Science 'Integrity' and Its Discontents — Minding The Campus Science 'Integrity' and Its Discontents — Minding The Campus

Science has a trustworthiness problem. Public trust in science, scientists, and in the worthiness of scientific research for society, has been on a steady decline since 2019, according to Pew Research Center.

To be frank, “science” is lucky its trustworthiness problem is not worse, because the public has long been unaware just how deep the rot goes. Take the mordantly named scientific “literature.” In 2022, U.S.scientists published roughly 460,000 scientific papers—Chinese scientists published roughly 900,000. Yet, an alarming proportion of those papers are never read, do not produce reliable results, and have no measurable effect on our scientific understanding of the world. If the public —who funds the bulk of scientific research—knew the full extent of this, trust in science would decline roughly to the level of those master grifters, members of Congress.

The foremost question for anyone who values science should be how to make it trustworthy again. There is no shortage of ideas. Early in its term, for example, the Biden administration set up new procedures for reporting and adjudicating scientific misconduct. How are they working out? Like any bureaucratic program, government oversight of scientific misconduct is proving to be rife with incompetence, cluelessness, inefficiency, and waste, coming nowhere close to tackling the likely scope of the problem. Like all mindless bureaucracies, government oversight of science is also prone to brute-force solutions like criminalizing scientific misconduct.

On their part, scientists have been making efforts at self-policing.

There has arisen a cottage industry, for example, of independent researchers taking the role of sniffing out scientific misconduct upon themselves.

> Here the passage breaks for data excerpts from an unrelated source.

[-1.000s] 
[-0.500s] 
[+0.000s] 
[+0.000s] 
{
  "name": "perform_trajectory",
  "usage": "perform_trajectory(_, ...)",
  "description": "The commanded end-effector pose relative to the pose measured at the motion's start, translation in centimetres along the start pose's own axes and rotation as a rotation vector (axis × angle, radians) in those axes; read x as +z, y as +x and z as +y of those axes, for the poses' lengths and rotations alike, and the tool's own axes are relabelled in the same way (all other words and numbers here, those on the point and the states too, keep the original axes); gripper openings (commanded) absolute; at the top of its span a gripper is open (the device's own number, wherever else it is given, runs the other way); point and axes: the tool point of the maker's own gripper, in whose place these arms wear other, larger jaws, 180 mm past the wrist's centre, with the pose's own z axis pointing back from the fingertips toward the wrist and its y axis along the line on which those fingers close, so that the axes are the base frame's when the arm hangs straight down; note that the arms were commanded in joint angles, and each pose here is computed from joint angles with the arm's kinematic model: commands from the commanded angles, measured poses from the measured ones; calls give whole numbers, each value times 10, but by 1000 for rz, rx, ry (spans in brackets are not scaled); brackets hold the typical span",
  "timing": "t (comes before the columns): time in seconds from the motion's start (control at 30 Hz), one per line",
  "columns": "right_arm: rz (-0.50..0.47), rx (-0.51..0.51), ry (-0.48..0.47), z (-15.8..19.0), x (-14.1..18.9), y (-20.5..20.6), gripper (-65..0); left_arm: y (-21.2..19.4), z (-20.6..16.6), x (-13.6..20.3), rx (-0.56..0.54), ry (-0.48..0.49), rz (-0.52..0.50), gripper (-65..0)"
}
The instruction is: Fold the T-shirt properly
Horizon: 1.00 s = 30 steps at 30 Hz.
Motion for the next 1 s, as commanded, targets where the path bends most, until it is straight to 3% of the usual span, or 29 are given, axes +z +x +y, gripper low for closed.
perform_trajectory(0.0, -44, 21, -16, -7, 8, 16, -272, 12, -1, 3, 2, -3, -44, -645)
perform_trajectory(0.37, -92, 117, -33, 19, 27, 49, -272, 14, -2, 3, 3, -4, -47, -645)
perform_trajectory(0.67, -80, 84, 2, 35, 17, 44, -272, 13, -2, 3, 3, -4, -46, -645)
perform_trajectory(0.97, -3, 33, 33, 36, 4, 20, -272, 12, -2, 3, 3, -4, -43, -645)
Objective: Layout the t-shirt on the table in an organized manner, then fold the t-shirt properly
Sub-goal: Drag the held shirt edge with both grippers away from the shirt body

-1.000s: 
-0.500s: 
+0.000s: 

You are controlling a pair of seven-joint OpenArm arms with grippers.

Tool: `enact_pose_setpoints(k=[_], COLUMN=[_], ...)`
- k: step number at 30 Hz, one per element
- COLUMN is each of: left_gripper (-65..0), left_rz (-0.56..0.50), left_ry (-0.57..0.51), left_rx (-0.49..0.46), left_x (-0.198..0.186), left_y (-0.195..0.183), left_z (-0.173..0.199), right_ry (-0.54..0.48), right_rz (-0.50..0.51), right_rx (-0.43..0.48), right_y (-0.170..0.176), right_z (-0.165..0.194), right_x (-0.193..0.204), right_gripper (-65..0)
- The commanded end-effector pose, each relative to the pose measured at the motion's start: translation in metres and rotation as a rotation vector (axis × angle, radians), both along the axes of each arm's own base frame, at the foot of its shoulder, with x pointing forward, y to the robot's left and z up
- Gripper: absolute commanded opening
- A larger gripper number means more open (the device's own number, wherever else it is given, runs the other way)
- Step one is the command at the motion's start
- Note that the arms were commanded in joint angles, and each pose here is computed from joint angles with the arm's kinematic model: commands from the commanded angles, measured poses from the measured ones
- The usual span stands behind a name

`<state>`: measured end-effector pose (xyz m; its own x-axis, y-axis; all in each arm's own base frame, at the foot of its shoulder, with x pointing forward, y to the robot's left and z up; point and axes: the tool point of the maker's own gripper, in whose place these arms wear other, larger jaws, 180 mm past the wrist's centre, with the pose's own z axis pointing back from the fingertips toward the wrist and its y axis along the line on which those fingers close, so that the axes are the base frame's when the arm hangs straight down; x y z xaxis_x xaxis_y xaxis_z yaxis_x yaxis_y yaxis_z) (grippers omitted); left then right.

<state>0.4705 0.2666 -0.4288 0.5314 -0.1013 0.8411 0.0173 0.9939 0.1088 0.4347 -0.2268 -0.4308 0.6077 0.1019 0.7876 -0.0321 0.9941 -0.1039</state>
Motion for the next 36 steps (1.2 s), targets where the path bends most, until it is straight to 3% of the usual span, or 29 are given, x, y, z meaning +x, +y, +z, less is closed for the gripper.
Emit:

These have been notable mainly for destroying careers over seemingly small shortcomings in published work, as in the defenestration of Stanford president Marc Tessier-Lavigne.

More positively, many scientists post “preprints” on sites like bioRXive prior to submission to a journal, adding a layer of peer scrutiny of papers before they get into print in the hope that problems can be unearthed and corrected quickly. More formal efforts like The Open Science Society promote reforms such as preregistration of hypotheses prior to an experiment to guard against post-hoc adjustment of hypotheses to fit the data.

Looming large in all these discussions is the “irreproducibility crisis”, which can be summarized thus: if reproducibility of experiments is the gold standard of scientific inquiry, why is there so little of it?

Nearly twenty years ago, John Ioannidis argued that common flaws of experimental design, sampling protocols, and poor analysis make most published research impossible to replicate, and this is why, in his words, “most published research findings are false.”

Ioannidis’s assertion certainly put the cat amongst the pigeons. Nature magazine devoted a special issue to the problem, which included several mea culpas: yes, we have sinned and probably we could do better. Ecologists have chimed in to admit that “82-89% of ecological research … has limited or no use to the end user.” OK, good to know, taxpayers might say. Not to worry, taxpayers, henceforth we should embrace preregistration to “reduce research waste.” Not so fast, say others. What’s the best use of our time and resources: replicating garbage results or tending to our work? Still, others have asserted that the irreproducibility crisis is no big deal, and attention to it can be a diversion from performing “robust and efficient science.”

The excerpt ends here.